- [How to complete this task] Extract, verbatim, all lines starting at the one containing "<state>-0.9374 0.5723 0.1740" and ending with the final line of the listing, and no others.

#####

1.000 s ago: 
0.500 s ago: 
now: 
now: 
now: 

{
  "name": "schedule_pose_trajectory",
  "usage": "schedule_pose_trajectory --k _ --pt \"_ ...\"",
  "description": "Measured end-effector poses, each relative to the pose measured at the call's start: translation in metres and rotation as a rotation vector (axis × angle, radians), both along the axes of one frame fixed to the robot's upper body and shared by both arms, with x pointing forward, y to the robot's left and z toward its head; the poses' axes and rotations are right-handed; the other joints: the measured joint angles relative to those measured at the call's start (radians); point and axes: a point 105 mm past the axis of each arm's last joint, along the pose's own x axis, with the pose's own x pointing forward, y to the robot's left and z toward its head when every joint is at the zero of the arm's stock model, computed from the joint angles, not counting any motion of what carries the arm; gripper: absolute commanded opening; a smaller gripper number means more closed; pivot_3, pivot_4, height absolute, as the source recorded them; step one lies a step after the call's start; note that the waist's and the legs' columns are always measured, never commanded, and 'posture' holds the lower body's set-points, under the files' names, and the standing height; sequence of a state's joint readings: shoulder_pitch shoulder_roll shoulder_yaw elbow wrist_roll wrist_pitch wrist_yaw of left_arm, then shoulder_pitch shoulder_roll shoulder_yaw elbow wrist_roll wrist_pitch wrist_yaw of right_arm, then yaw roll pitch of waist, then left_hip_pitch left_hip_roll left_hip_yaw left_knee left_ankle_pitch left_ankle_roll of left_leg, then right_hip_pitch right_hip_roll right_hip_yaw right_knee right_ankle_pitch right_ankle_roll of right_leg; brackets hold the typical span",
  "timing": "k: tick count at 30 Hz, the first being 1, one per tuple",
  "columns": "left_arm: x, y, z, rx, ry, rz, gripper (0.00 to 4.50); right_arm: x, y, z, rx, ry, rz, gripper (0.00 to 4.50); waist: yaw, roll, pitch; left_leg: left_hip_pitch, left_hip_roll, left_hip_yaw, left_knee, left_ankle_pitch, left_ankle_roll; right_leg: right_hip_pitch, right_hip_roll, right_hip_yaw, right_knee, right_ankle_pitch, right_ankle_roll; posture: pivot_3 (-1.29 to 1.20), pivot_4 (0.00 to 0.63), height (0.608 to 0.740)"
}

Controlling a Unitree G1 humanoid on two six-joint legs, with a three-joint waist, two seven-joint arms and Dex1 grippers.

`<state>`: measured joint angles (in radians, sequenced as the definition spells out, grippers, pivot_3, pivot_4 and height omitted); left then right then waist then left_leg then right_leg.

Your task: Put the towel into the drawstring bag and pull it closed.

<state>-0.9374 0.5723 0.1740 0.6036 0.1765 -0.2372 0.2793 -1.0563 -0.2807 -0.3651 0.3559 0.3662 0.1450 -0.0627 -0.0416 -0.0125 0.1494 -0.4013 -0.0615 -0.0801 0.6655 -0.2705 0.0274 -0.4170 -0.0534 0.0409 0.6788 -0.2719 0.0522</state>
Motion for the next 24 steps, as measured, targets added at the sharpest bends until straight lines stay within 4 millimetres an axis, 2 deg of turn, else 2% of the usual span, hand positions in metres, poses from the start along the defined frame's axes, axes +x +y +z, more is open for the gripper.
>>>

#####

- [Result for this task]
<state>-0.9374 0.5723 0.1740 0.6036 0.1765 -0.2372 0.2793 -1.0563 -0.2807 -0.3651 0.3559 0.3662 0.1450 -0.0627 -0.0416 -0.0125 0.1494 -0.4013 -0.0615 -0.0801 0.6655 -0.2705 0.0274 -0.4170 -0.0534 0.0409 0.6788 -0.2719 0.0522</state>
Motion for the next 24 steps, as measured, targets added at the sharpest bends until straight lines stay within 4 millimetres an axis, 2 deg of turn, else 2% of the usual span, hand positions in metres, poses from the start along the defined frame's axes, axes +x +y +z, more is open for the gripper.
>>>

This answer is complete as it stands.